A workaround for the above limitations is to use **Boundary** or **Count** **Slicing** with custom SQL expressions.

#### Boundary Slicing

**Boundary** **Slicing** does not work for dates in heterogeneous DBMSes.

### Limitations of Slicing for Direct File Compare

An Oracle’s **NUMBER(*)** column or a similar column with big numbers (namely, if a number is larger than 1E+37 or smaller than -1E+37) cannot be used in direct file compare with slicing. A workaround would be to use another column for slicing.

### Limitations of Slicing for SAP Unpack

Slicing is only possible on columns that exist in the source and only on columns that do not break document consistency. For cluster tables, slicing on **PAGENO** is not allowed, for long text (**STXL**) slicing on **SRTF2** is not allowed.

For SAP Unpack, slicing based on row-count from last **Refresh** or **Compare** might not work, since the information on the cluster table RFBLG may not be there.

When slicing tables that have **SapUnpack** parameter, you must select the **PackedInside** table during **Refresh**. Slicing will be done on the **PackedInside** table. For example, when refreshing **BSEG**, select both **BSEG** and **RFBLG** and slice on **RFBLG**.

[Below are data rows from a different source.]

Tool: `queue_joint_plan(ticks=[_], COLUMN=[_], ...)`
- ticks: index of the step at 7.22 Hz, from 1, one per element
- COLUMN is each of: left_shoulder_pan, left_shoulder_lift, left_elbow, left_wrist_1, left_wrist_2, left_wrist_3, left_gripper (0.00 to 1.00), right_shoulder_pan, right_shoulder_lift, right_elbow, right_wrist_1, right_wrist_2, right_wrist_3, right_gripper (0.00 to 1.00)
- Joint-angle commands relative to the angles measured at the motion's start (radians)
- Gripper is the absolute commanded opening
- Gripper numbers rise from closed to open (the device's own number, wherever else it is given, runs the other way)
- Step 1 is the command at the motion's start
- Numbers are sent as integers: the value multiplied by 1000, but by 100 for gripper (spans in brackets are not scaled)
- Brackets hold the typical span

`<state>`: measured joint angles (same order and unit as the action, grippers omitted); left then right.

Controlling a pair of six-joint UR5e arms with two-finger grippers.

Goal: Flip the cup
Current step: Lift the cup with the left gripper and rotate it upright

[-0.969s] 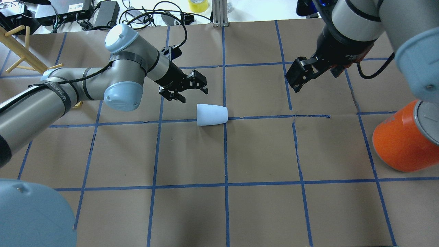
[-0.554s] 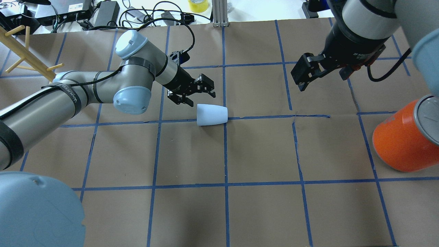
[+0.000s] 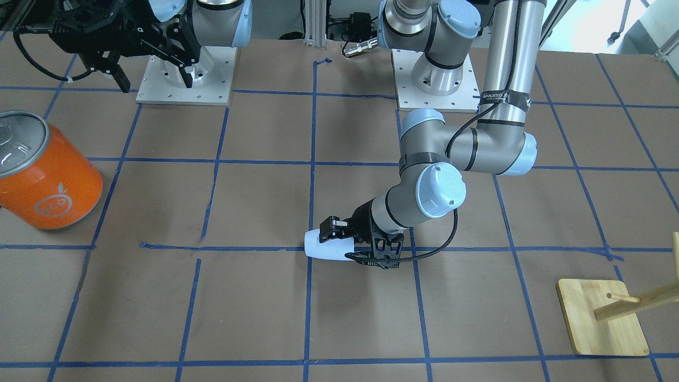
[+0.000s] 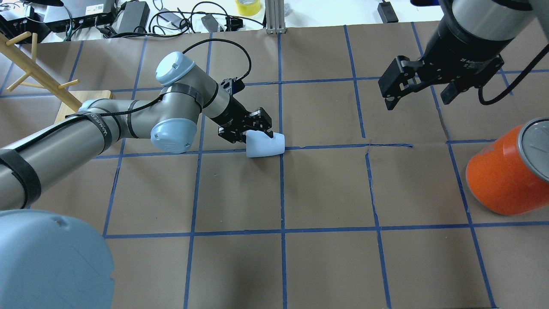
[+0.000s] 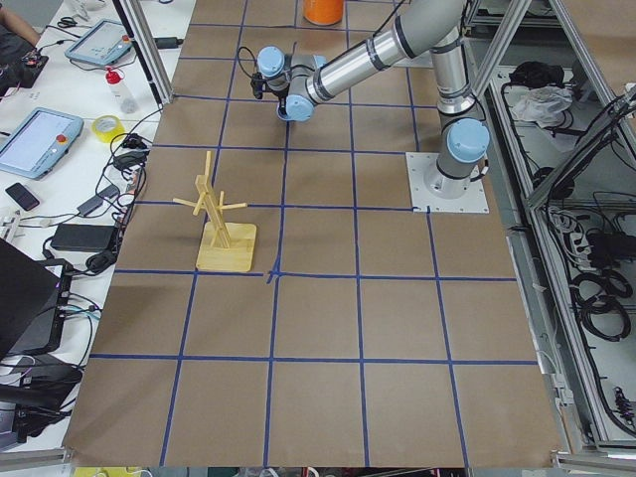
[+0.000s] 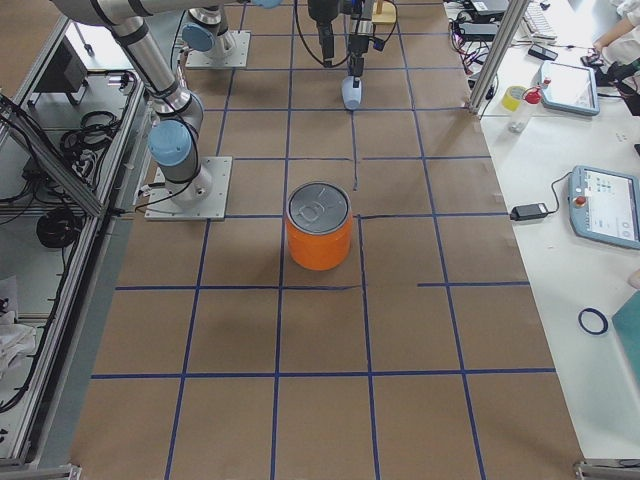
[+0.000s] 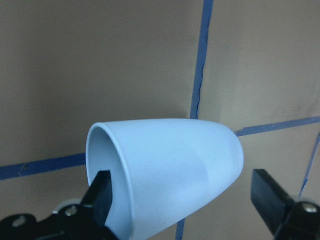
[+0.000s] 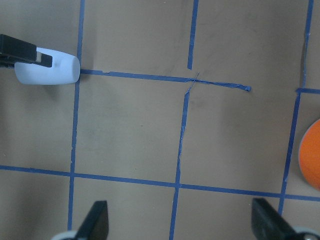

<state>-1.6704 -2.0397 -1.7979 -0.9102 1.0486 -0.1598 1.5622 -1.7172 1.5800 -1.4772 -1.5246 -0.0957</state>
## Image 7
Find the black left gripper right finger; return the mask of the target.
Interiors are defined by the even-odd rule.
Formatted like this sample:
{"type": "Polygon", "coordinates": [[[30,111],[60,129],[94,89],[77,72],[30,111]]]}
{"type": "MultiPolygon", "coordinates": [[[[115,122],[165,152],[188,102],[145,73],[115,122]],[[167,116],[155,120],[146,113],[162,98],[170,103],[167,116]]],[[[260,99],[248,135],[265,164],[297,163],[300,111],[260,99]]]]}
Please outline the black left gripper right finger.
{"type": "Polygon", "coordinates": [[[295,237],[288,225],[295,201],[264,169],[252,170],[251,202],[273,237],[295,237]]]}

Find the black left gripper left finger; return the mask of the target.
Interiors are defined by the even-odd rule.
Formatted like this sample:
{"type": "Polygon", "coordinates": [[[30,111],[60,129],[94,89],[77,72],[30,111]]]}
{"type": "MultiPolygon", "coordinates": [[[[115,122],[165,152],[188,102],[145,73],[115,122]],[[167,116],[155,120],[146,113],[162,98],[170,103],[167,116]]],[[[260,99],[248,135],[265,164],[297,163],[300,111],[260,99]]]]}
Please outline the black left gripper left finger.
{"type": "Polygon", "coordinates": [[[111,172],[99,171],[87,192],[82,198],[80,205],[92,216],[99,227],[104,227],[113,201],[111,172]]]}

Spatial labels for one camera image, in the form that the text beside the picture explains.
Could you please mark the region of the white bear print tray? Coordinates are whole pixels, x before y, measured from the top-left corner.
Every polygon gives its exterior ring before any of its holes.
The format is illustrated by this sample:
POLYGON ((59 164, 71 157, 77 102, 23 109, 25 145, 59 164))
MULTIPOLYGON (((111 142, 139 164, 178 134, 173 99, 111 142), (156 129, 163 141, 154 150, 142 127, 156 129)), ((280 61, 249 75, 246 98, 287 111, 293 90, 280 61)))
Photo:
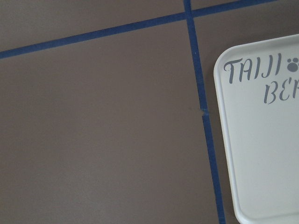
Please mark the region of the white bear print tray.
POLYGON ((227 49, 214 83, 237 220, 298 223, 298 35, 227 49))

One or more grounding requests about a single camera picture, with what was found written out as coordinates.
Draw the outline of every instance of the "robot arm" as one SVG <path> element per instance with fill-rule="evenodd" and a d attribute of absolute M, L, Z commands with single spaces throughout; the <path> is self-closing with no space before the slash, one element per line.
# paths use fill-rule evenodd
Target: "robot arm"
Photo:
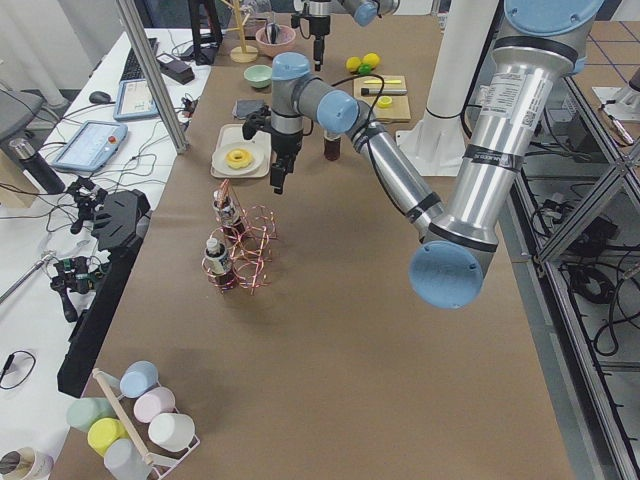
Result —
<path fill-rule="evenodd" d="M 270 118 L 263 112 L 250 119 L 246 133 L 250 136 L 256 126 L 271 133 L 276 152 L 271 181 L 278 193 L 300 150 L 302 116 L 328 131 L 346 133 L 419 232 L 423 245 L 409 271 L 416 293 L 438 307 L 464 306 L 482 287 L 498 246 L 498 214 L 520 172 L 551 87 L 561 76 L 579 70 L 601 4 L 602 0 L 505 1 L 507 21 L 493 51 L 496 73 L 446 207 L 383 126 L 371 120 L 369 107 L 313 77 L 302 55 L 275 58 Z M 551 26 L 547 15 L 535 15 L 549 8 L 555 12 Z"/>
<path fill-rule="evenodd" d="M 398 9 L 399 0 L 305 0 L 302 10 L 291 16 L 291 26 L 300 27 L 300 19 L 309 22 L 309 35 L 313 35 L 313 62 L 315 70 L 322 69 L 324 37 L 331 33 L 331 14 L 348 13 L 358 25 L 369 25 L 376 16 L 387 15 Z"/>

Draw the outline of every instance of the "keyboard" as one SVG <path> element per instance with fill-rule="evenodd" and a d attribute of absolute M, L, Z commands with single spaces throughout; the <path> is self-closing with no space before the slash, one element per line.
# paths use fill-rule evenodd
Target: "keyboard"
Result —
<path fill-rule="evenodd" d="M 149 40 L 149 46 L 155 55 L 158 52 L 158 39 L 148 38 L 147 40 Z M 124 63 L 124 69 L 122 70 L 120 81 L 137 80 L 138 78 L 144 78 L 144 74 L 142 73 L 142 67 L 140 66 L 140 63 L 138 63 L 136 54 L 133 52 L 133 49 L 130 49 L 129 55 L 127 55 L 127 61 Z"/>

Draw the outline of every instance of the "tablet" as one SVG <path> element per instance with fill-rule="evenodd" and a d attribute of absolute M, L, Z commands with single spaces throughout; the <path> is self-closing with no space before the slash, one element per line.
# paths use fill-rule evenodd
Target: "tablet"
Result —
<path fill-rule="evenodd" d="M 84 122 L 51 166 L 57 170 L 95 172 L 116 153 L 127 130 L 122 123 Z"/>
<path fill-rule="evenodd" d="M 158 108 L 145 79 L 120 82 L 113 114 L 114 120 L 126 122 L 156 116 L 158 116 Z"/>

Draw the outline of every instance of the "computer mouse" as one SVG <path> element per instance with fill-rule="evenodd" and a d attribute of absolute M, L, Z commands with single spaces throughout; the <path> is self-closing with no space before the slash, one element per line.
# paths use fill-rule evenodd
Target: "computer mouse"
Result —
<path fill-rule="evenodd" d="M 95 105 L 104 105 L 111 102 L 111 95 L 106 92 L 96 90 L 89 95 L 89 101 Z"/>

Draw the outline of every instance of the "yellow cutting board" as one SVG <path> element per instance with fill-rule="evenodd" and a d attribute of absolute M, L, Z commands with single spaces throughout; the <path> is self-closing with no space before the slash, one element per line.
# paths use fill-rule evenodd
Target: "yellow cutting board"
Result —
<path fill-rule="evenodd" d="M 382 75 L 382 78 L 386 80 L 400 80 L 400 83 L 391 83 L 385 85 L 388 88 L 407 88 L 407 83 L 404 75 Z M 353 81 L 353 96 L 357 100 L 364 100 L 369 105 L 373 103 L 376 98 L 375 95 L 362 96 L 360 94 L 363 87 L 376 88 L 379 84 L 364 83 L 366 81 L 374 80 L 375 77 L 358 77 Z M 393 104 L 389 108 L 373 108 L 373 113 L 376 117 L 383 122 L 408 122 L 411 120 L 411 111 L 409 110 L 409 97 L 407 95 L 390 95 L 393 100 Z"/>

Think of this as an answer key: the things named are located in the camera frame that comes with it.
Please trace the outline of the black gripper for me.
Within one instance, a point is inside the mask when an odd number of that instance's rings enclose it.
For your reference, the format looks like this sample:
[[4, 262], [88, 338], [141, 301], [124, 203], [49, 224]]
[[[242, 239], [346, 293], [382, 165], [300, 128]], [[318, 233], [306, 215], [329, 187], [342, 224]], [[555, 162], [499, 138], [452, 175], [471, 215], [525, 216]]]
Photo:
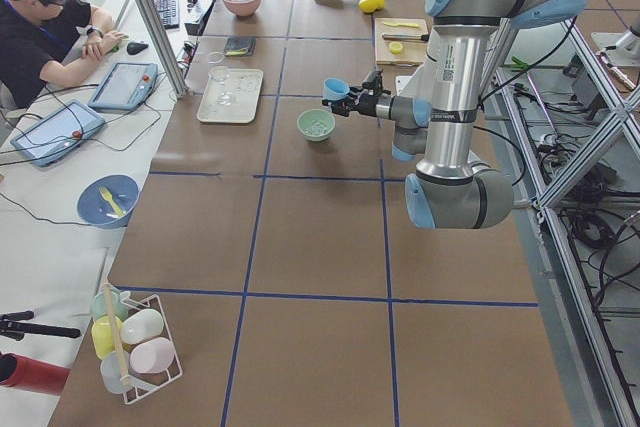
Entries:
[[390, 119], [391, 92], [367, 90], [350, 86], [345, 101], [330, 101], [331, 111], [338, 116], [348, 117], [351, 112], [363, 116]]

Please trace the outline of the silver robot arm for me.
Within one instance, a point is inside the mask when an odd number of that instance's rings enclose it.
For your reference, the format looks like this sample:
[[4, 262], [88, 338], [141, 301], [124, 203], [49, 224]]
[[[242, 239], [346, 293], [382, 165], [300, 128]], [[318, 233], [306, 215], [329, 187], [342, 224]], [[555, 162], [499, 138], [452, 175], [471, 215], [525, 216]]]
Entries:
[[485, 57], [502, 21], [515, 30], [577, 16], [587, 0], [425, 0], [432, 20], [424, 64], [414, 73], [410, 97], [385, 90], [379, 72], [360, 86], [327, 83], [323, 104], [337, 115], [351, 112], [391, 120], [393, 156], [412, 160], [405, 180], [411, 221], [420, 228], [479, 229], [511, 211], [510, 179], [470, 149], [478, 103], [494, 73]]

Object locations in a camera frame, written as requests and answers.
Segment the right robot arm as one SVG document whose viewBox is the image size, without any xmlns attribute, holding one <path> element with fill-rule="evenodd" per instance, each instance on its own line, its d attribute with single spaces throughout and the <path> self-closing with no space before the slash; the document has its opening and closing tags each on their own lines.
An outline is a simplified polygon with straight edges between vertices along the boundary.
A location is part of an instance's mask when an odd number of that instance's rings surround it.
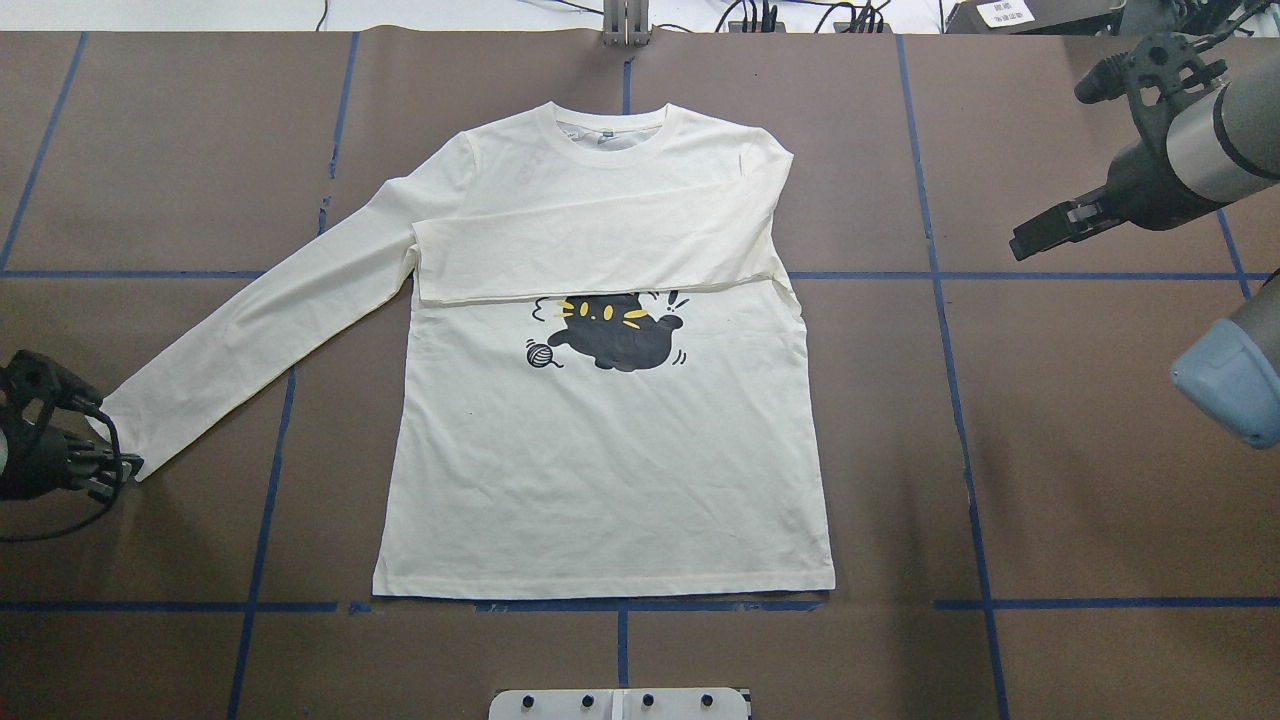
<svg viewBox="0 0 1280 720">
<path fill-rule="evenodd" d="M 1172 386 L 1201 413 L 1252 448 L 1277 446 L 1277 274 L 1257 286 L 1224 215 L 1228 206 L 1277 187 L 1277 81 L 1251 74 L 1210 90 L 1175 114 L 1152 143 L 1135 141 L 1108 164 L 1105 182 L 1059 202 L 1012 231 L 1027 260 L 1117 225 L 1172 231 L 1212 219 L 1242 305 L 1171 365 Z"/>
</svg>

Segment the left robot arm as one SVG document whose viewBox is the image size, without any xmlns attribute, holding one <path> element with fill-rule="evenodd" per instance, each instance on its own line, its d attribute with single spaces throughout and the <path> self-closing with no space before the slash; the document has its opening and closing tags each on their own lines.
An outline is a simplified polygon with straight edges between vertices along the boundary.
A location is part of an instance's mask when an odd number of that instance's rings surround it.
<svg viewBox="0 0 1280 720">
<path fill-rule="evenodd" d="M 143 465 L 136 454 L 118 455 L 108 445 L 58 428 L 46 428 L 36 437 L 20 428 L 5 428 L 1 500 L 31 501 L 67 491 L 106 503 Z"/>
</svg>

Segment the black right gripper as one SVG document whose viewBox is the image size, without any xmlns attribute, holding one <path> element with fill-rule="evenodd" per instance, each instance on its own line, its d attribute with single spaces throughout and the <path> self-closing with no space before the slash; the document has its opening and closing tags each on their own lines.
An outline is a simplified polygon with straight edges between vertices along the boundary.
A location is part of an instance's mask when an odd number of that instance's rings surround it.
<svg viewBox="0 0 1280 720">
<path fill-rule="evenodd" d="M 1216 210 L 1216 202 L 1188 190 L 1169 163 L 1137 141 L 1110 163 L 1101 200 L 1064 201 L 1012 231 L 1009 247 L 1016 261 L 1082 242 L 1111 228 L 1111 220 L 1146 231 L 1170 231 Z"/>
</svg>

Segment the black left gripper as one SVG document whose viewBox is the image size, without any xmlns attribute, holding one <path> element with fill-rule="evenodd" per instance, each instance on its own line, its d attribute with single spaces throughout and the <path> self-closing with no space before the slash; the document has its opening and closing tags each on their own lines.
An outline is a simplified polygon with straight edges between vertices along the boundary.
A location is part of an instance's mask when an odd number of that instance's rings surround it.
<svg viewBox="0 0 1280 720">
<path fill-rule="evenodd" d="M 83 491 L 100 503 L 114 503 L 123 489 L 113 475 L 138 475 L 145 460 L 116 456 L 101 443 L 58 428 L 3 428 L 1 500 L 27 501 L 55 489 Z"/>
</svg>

In most SAP systems, slicing on **Client ID** (**MANDT**) does not result in efficient slicing.

Proposed slicing:

- Important cluster tables include
**BSEG**and**KONV**. - Slicing on
**RFBLG**(**BSEG**) can be done on columns**BUKRS**(company code),**BELNR**(document number) and**GJAHR**(fiscal year). - Slicing on
**KOCLU**(**KONV**) can be done on the column**KNUMV**(document number) only. - Slicing on
**STXL**is best done on the column**TDOBJECT**(text object information). - Pool tables are best sliced on column
**TABNAME**. This column contains the name of the unpack target table, values should be based on tables selected to unpack.